According to Deloitte, retail holiday sales are anticipated to climb upwards of 5.6 percent over last year’s shopping season, with sales expected to exceed $1.10 trillion between November and January.
As you can see, retail is far from dead. So rather than worrying about the so-called “retail apocalypse,” the main focus for retailers should be around how to account for a greater share of a shopper’s overall spend this holiday season.
To achieve this, retailers need to better understand the starting points at which consumers choose to start engaging. Instead of thinking in the traditional, siloed approach of online vs. offline, it’s imperative to evolve efforts towards a more holistic approach that creates a seamless brand engagement experience.
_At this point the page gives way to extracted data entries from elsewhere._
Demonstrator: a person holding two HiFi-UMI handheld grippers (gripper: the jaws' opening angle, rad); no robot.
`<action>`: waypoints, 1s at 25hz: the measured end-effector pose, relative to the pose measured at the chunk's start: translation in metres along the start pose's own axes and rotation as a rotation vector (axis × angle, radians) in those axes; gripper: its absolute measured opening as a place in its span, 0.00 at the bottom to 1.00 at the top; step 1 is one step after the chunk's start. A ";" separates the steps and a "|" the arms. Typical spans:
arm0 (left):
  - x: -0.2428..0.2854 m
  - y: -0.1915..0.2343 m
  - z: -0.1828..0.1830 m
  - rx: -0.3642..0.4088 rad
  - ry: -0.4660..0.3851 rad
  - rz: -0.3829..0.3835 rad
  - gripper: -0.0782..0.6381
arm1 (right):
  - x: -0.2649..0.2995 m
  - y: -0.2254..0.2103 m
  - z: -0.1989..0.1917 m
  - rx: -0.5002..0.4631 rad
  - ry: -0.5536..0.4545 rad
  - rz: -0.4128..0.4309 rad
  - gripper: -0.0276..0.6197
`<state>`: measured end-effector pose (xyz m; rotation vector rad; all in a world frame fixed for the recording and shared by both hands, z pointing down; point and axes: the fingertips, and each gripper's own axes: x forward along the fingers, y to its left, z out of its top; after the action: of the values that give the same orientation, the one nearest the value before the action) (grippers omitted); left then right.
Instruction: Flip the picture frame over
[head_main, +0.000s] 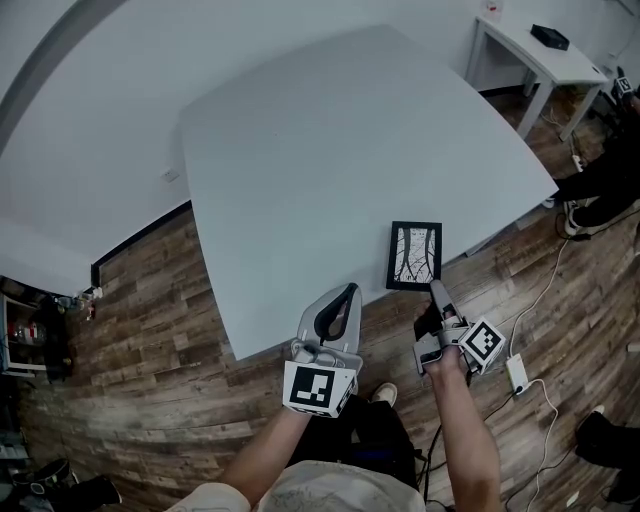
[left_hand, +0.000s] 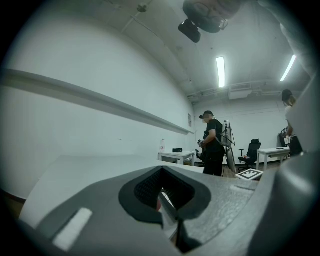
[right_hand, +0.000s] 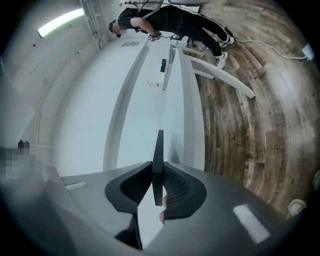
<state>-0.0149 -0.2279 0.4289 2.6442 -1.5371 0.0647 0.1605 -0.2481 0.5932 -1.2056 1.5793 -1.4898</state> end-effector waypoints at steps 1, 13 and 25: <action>0.001 -0.001 0.001 0.000 -0.005 0.000 0.11 | 0.000 -0.004 -0.001 0.023 0.000 -0.001 0.18; 0.000 -0.003 -0.007 -0.001 0.025 -0.002 0.11 | 0.004 -0.028 -0.007 0.134 -0.020 -0.004 0.18; 0.001 -0.005 -0.007 -0.010 0.016 0.003 0.11 | 0.010 -0.040 -0.010 0.143 -0.011 0.007 0.19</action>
<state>-0.0103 -0.2256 0.4359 2.6274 -1.5331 0.0776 0.1552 -0.2509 0.6352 -1.1244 1.4427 -1.5609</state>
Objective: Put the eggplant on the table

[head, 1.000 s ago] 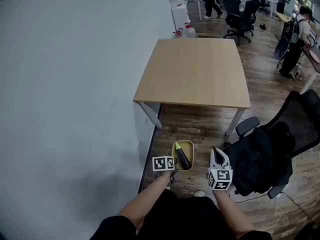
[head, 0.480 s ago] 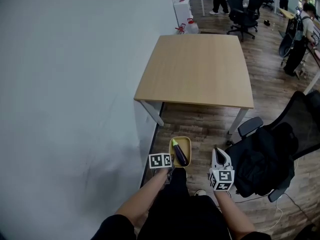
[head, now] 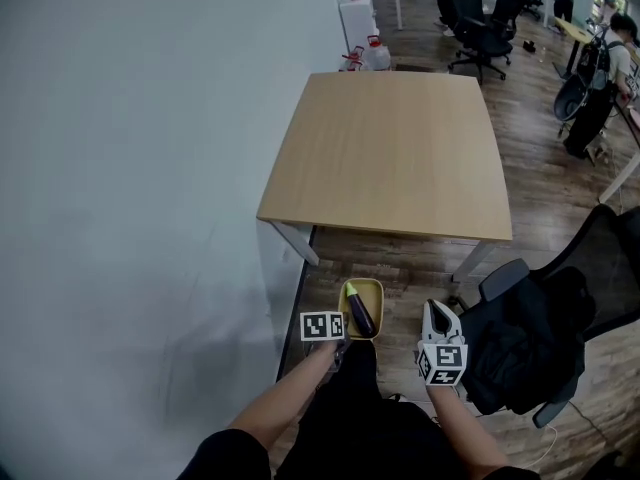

Preparing for Finicky Holiday Shoppers
Let’s face it– we are all time-starved. Between work and home, it’s often tough to add additional “things” into our daily mix. Which is why consumers have proven to be more impatient during the holidays – and unfortunately, more willing to abandon a retailer quickly if they don’t receive the experience or service at the pace they expect it. In fact, last year, NRF found that 77 percent of shoppers left a store because they couldn’t find what they were looking for. Even worse, payments platform, Adyen, found that almost $40 billion is lost each year due to long checkout lines. Something needs to change. Here’s a hint – it’s your approach.
The truth is, online is important but it’s only half the story. Brick and mortar stores continue to be an integral part of an effective omnichannel strategy – a fact that today’s retailers must embrace and capitalize on. Similar to online user experience, a satisfying in-store experience can secure a repeat customer, while a frustrating one will almost certainly result in lost opportunity that’s not easy to win back.
My advice to you is to consider enhancing your customer journey management strategy, allowing customers to schedule in-store appointments ahead of time and around their time-starved lives. This level of predictability not only bridges the divide between the digital and physical space – something we here at BookingBug like to refer to as “the failure zone”– but it also enables retailers to easily compile and analyze consumer behavior. Having that layer of data-driven visibility empowers you to know more about your customers and provide a better experience that can create brand loyalty.
Predictability Is the Long Game
While it can feel like shoppers these days are unpredictable, they don’t have to be. You just need to have the right tools in place to meet consumers wherever they are to provide the best experience possible. As I mentioned, pre-scheduled appointments and events are an underused yet extremely valuable way to incentivize shoppers to come into the store. Research has found that 60 percent of consumers are interested in attending an in-store event or product demonstration, yet only 23 percent have ever been invited. That’s a lot of lost opportunity.
There is tremendous value in giving shoppers the option to book appointments ahead of time. Not only does it allow retailers to minimize (or eliminate) wait times with queuing, but the consumer has the benefit of knowing exactly when they will be served. Concurrently, the retailer can ensure they have the necessary resources prepared for when the customer arrives.
An Omnichannel Experience is Crucial to Building Loyalty
While we have all been caught up in the major shifts and convenience that digital affords, it’s important to note that for many considered purchases, human-to-human interaction still matters and has great value. In fact, consumers will often increase their basket sizes more than three times after a positive human-to-human experience.
Consider this: an individual is researching a specific product on a retailer’s website. Everything checks out and he or she decides they want to purchase. The retailer’s storefront happens to be on their way home from work, so they stop in the next day. Once in-store, it happens to be busy and the shopper can’t find the product they’re looking for, and sadly, there is not an associate in sight to ask for (or offering to) help. They leave the store frustrated and likely jaded towards ever coming back.
This is a lost opportunity that didn’t have to happen. This is that aforementioned “failure zone,” or the space between digital and physical brand experiences where so many potential sales are lost. In order to avoid this, I would argue that retailers need to also consider their workforce strategy. Where retailers currently use historical knowledge and data to predict when more or less staff is needed, taking it one step further towards forecasting store traffic patterns will give you greater operational efficiency – especially during the holiday rush! To add, it will also help to ensure each customer is served in a timely and personalized manner, when (or hopefully before) they ask for it.
When it really comes down to it, no matter where consumers choose to shop, retailers must have holistic strategies in place to unify their brand experience. Modern consumers want the flexibility to shop on the channel and device of their choice, and you have to remember that the journey is never a straight line – it’s winding and has many stops along the way. In order to be successful, today’s retailers must be prepared to closely follow this dynamic journey, and not just manage but bridge the divide between online and offline to establish a lasting brand connection.